_TASK DETAILS_
What do the lines from the top of the data through the line with "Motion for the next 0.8" say? Quote them exactly and include both ends.

_SOURCE DATA_

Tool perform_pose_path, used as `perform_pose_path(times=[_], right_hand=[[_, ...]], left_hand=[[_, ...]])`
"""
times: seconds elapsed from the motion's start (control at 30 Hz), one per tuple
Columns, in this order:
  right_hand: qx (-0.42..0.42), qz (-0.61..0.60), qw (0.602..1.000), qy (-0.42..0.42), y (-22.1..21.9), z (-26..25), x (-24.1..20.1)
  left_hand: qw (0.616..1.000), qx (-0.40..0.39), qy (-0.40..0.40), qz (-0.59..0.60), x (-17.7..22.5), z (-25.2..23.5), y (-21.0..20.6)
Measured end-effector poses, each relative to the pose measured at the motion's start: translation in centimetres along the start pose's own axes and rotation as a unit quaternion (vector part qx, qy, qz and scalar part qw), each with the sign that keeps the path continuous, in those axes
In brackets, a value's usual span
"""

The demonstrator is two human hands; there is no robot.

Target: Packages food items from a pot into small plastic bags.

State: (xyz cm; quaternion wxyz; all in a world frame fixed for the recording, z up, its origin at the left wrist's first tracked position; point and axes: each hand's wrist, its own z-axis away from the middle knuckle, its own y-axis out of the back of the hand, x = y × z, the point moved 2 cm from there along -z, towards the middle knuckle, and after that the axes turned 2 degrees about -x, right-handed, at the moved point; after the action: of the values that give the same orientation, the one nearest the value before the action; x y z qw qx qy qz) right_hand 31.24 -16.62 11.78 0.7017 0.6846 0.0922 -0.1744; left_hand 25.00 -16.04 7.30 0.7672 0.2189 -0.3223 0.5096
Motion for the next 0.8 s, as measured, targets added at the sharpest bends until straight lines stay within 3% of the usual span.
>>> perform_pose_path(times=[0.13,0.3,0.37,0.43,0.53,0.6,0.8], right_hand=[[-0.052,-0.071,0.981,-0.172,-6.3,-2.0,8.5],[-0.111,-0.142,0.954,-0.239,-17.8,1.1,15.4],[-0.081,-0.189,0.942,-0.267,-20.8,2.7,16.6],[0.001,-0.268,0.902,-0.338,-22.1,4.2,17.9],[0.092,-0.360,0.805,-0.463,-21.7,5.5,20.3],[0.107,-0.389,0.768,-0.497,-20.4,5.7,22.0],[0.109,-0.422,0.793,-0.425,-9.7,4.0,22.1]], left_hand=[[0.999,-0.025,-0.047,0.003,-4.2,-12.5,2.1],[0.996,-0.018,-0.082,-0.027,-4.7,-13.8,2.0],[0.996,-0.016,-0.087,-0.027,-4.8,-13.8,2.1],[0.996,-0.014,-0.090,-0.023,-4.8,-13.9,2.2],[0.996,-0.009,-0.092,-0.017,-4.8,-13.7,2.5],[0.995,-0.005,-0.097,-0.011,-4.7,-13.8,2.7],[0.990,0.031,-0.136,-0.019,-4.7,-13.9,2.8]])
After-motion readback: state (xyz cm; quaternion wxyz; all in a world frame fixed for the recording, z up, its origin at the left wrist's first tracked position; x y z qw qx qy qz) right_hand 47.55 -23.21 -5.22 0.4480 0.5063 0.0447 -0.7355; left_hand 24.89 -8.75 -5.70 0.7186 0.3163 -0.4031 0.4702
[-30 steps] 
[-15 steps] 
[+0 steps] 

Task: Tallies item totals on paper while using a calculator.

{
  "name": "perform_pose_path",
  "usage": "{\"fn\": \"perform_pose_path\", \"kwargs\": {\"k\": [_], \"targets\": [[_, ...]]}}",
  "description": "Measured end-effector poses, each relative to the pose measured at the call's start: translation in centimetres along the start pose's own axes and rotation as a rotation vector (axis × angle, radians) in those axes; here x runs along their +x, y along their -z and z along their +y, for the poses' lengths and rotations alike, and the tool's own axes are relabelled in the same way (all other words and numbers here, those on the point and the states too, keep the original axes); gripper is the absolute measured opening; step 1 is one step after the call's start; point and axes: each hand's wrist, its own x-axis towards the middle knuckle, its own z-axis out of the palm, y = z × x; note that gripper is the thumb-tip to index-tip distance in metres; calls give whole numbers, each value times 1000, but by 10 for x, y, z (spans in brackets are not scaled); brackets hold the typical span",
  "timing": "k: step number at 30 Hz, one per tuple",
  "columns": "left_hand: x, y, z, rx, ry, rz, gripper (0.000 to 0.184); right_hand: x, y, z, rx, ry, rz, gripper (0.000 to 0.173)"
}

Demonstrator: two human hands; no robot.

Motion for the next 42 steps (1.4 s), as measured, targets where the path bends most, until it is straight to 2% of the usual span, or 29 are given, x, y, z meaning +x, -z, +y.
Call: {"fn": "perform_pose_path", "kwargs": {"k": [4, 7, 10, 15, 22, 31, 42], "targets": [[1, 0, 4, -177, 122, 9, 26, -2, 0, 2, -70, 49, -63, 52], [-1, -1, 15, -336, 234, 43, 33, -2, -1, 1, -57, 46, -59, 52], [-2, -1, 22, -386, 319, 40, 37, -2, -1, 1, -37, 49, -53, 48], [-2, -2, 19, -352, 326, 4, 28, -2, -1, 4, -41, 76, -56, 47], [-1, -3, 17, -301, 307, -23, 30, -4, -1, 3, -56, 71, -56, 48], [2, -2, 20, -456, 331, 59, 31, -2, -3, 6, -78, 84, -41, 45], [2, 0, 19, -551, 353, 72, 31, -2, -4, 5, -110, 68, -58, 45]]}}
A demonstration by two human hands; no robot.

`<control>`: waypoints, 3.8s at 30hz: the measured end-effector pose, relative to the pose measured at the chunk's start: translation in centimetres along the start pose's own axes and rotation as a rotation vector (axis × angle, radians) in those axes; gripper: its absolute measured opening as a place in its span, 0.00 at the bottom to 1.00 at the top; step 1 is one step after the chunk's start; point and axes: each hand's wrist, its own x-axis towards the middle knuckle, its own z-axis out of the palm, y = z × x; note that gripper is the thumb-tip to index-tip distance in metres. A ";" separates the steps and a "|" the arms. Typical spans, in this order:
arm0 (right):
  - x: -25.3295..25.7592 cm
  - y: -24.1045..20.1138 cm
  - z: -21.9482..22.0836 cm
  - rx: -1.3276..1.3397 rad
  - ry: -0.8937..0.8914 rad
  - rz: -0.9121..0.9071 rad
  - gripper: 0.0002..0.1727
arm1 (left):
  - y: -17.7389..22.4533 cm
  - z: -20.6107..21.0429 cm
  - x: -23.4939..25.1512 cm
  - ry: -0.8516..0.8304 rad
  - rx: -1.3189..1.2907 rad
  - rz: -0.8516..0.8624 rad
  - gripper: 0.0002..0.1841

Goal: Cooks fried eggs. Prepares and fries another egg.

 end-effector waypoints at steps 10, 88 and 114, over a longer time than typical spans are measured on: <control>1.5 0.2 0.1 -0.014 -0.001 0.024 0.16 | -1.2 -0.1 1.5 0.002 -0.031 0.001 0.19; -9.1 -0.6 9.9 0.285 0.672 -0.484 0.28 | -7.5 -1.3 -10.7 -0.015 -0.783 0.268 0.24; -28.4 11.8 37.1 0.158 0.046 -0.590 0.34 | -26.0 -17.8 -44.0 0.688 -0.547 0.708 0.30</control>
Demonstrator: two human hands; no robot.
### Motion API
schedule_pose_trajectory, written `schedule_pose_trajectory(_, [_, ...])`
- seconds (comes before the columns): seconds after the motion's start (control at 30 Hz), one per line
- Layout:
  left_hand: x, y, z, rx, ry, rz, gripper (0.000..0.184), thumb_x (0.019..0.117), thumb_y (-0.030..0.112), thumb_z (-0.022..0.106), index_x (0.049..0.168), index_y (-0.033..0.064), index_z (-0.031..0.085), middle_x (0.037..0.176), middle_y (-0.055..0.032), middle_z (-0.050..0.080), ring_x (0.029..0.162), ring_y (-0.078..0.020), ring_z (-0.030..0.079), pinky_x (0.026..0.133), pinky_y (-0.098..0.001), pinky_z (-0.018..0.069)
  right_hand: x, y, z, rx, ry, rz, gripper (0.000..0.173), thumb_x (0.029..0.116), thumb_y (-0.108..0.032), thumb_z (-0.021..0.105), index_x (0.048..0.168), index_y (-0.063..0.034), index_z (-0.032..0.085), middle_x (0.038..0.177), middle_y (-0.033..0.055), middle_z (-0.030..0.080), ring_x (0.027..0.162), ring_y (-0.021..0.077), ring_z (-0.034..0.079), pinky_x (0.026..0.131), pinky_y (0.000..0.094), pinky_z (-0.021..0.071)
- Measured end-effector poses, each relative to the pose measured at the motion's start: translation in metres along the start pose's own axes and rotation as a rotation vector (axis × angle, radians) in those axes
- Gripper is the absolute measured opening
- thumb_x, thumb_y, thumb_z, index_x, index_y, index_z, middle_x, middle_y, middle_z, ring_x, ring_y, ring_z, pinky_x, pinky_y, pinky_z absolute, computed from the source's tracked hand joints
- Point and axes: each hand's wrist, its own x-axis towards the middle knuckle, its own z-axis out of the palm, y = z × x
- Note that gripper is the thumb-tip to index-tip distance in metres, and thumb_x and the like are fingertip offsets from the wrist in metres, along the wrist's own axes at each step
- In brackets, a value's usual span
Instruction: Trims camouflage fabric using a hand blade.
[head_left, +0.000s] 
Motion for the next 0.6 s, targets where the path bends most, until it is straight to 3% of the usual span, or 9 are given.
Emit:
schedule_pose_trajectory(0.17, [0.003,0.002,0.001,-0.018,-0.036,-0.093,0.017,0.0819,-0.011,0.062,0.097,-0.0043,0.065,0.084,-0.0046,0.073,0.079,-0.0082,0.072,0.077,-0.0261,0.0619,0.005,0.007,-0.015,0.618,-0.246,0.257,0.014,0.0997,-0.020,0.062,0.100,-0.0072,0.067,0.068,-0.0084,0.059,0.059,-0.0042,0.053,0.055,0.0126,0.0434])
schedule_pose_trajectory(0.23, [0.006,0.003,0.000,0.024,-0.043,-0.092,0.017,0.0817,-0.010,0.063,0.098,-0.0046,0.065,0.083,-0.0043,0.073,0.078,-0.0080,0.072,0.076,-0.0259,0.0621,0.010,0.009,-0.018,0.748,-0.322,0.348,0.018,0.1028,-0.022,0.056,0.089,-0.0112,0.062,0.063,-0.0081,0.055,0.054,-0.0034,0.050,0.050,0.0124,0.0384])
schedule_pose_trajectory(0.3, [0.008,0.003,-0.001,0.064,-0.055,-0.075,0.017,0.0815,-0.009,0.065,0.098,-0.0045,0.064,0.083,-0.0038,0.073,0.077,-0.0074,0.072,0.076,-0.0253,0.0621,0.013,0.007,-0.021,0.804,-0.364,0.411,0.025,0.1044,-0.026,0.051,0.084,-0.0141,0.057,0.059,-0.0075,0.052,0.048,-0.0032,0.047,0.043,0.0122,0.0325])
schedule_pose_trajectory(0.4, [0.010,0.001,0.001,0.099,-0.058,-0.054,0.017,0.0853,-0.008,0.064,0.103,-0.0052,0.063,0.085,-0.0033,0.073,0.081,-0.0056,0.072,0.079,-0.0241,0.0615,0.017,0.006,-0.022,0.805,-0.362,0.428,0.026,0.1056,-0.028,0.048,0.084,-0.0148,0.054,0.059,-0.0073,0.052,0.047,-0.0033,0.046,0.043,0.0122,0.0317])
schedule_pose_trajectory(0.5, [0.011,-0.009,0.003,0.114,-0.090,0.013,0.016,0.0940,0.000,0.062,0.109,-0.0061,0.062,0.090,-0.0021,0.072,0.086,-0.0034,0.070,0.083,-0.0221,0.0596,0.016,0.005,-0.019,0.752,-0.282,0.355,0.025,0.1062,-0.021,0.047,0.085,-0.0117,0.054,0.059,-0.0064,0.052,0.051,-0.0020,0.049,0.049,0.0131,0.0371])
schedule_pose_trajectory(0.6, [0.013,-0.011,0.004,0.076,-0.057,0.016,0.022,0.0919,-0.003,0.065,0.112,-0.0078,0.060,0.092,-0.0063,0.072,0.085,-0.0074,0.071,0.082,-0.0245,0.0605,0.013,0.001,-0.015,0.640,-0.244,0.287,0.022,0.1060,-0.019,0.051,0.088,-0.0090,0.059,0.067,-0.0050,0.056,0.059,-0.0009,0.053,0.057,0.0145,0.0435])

_REPLY_
Tool perform_pose_path, used as `perform_pose_path(times=[_], right_hand=[[_, ...]], left_hand=[[_, ...]])`
"""
times: seconds elapsed from the motion's start (control at 30 Hz), one per tuple
Columns, in this order:
  right_hand: qx (-0.42..0.42), qz (-0.61..0.60), qw (0.602..1.000), qy (-0.42..0.42), y (-22.1..21.9), z (-26..25), x (-24.1..20.1)
  left_hand: qw (0.616..1.000), qx (-0.40..0.39), qy (-0.40..0.40), qz (-0.59..0.60), x (-17.7..22.5), z (-25.2..23.5), y (-21.0..20.6)
Measured end-effector poses, each relative to the pose measured at the motion's start: translation in centimetres along the start pose's own axes and rotation as a unit quaternion (vector part qx, qy, qz and scalar part qw), each with the sign that keeps the path continuous, in those axes
In brackets, a value's usual span
"""

The demonstrator is two human hands; there is no robot.

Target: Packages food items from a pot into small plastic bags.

State: (xyz cm; quaternion wxyz; all in a world frame fixed for the recording, z up, its origin at the left wrist's first tracked position; point and axes: each hand's wrist, its own z-axis away from the middle knuckle, its own y-axis out of the back of the hand, x = y × z, the point moved 2 cm from there along -z, towards the middle knuckle, and after that the axes turned 2 degrees about -x, right-handed, at the moved point; after the action: of the values that give the same orientation, the one nearest the value before the action; x y z qw qx qy qz) right_hand 31.24 -16.62 11.78 0.7017 0.6846 0.0922 -0.1744; left_hand 25.00 -16.04 7.30 0.7672 0.2189 -0.3223 0.5096
Motion for the next 0.8 s, as measured, targets added at the sharpest bends until straight lines stay within 3% of the usual span.

No more work is required for the exercise.